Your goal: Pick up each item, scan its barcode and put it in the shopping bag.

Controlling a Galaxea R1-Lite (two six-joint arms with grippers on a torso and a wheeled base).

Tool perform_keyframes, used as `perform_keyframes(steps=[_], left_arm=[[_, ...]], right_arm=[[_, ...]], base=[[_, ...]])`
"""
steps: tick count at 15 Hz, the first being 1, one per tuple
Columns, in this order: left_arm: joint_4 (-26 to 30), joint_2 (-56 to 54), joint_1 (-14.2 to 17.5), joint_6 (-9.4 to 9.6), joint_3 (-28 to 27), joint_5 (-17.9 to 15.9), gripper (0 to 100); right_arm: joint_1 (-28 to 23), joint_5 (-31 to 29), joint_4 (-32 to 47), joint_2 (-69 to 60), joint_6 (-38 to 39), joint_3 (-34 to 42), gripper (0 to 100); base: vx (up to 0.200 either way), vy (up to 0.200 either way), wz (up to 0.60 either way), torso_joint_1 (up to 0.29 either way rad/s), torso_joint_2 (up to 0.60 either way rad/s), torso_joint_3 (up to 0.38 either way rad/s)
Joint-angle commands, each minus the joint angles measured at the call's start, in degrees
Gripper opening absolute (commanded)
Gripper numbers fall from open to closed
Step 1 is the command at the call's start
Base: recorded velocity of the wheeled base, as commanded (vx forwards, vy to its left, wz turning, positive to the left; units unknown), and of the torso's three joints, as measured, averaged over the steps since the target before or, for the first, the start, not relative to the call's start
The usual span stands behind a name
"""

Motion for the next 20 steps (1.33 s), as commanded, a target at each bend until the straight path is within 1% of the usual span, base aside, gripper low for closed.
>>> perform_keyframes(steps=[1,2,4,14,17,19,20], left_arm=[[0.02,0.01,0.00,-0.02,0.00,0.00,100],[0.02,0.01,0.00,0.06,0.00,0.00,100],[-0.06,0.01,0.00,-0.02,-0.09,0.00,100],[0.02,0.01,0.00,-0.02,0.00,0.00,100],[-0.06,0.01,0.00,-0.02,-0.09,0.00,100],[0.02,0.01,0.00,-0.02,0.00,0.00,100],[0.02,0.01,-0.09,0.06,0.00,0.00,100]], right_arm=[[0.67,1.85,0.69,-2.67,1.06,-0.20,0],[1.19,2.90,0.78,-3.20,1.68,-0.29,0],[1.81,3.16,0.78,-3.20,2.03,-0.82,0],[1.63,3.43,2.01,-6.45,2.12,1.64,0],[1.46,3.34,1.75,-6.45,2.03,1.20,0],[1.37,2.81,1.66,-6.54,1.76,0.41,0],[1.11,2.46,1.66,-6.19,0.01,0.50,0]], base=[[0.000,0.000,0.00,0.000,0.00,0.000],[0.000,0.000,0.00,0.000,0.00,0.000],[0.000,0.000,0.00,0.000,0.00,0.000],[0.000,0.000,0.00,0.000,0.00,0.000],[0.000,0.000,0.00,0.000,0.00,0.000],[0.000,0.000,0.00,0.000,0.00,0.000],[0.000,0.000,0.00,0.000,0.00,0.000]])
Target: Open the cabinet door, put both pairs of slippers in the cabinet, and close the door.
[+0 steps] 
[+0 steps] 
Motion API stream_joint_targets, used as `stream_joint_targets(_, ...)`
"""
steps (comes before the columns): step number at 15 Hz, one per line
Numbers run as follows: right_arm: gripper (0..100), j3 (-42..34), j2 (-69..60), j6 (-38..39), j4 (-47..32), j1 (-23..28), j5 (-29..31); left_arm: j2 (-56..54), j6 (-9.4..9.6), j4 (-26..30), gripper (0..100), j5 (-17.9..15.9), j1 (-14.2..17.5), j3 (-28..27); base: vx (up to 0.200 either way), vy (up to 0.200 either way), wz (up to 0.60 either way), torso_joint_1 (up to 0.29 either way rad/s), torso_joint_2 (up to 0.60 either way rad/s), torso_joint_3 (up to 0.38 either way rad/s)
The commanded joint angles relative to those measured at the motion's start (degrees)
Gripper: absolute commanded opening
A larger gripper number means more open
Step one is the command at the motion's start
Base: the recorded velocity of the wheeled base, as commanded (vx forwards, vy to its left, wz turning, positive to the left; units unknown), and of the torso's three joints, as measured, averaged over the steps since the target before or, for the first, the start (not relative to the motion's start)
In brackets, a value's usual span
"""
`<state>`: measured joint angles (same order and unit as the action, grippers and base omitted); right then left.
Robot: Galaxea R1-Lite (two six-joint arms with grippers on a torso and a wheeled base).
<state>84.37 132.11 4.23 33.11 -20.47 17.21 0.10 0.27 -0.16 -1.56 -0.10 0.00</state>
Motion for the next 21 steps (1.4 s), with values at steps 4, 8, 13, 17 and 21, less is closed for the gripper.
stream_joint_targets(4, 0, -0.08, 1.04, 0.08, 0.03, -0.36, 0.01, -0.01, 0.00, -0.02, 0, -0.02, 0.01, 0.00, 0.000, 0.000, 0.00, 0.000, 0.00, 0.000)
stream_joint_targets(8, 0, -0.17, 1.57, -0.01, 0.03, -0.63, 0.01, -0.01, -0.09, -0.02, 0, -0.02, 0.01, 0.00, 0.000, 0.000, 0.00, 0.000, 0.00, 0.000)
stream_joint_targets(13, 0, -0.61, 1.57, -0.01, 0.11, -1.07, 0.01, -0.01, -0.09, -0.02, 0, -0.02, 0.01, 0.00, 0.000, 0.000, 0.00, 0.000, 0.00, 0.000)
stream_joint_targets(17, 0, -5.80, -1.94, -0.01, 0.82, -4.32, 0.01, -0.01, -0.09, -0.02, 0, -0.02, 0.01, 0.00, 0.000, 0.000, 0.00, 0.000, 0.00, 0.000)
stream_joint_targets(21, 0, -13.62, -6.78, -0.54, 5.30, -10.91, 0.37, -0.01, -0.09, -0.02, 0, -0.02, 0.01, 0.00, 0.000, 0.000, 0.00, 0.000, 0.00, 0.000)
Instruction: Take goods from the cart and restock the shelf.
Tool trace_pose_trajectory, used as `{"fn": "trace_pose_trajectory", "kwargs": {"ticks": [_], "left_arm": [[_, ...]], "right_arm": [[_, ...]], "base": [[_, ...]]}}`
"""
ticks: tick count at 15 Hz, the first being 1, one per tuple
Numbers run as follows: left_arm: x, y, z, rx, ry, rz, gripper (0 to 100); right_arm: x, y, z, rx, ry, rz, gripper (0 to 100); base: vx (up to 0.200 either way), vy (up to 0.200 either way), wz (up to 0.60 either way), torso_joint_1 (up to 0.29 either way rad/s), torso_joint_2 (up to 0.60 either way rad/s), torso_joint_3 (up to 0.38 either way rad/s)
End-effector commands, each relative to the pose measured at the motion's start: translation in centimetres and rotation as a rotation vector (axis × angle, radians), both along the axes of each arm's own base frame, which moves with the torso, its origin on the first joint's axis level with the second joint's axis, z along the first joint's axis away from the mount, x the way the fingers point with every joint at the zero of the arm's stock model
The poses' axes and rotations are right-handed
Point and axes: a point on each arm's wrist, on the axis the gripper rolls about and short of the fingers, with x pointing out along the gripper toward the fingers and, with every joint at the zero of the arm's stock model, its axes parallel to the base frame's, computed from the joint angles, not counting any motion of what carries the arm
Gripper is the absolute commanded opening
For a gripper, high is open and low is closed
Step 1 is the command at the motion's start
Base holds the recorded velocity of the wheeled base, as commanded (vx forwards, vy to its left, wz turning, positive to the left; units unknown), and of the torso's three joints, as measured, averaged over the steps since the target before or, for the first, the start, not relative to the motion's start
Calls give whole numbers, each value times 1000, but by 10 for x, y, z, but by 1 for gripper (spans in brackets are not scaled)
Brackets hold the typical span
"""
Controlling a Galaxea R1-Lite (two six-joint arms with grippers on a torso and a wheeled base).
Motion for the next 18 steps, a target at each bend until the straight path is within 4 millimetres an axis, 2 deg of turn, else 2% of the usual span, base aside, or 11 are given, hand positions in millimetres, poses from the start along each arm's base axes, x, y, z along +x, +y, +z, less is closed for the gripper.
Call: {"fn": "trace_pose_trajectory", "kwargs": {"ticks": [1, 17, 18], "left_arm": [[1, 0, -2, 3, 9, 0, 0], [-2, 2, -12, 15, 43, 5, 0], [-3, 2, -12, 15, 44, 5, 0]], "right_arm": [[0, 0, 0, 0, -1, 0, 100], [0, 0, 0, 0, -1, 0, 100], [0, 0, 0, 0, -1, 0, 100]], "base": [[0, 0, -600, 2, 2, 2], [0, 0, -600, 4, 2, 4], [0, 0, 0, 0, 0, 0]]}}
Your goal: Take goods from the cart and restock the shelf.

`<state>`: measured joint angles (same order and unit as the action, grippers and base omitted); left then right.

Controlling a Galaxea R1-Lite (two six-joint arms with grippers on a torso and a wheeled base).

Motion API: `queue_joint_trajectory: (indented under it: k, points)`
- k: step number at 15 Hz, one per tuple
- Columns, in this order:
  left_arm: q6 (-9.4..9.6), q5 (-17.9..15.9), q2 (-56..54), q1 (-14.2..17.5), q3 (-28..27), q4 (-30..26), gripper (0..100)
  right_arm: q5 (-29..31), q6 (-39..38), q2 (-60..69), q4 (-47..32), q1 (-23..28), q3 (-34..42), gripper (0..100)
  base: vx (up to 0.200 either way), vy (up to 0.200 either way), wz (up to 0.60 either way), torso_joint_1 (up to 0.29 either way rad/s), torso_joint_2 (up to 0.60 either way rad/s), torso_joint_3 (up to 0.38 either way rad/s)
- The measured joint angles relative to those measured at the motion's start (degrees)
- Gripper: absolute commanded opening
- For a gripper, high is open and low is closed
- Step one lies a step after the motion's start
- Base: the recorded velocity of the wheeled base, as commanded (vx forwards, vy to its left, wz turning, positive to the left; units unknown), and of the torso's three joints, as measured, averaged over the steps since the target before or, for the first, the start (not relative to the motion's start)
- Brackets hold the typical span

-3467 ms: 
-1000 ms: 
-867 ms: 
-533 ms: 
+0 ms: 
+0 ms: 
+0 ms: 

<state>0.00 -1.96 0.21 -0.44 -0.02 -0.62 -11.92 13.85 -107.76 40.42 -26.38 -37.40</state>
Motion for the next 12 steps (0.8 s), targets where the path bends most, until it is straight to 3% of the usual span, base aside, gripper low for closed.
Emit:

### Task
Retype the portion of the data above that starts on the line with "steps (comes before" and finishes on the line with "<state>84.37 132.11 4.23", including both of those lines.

### Answer space
steps (comes before the columns): step number at 15 Hz, one per line
Numbers run as follows: right_arm: gripper (0..100), j3 (-42..34), j2 (-69..60), j6 (-38..39), j4 (-47..32), j1 (-23..28), j5 (-29..31); left_arm: j2 (-56..54), j6 (-9.4..9.6), j4 (-26..30), gripper (0..100), j5 (-17.9..15.9), j1 (-14.2..17.5), j3 (-28..27); base: vx (up to 0.200 either way), vy (up to 0.200 either way), wz (up to 0.60 either way), torso_joint_1 (up to 0.29 either way rad/s), torso_joint_2 (up to 0.60 either way rad/s), torso_joint_3 (up to 0.38 either way rad/s)
The commanded joint angles relative to those measured at the motion's start (degrees)
Gripper: absolute commanded opening
A larger gripper number means more open
Step one is the command at the motion's start
Base: the recorded velocity of the wheeled base, as commanded (vx forwards, vy to its left, wz turning, positive to the left; units unknown), and of the torso's three joints, as measured, averaged over the steps since the target before or, for the first, the start (not relative to the motion's start)
In brackets, a value's usual span
"""
`<state>`: measured joint angles (same order and unit as the action, grippers and base omitted); right then left.
Robot: Galaxea R1-Lite (two six-joint arms with grippers on a torso and a wheeled base).
<state>84.37 132.11 4.23 33.11 -20.47 17.21 0.10 0.27 -0.16 -1.56 -0.10 0.00</state>

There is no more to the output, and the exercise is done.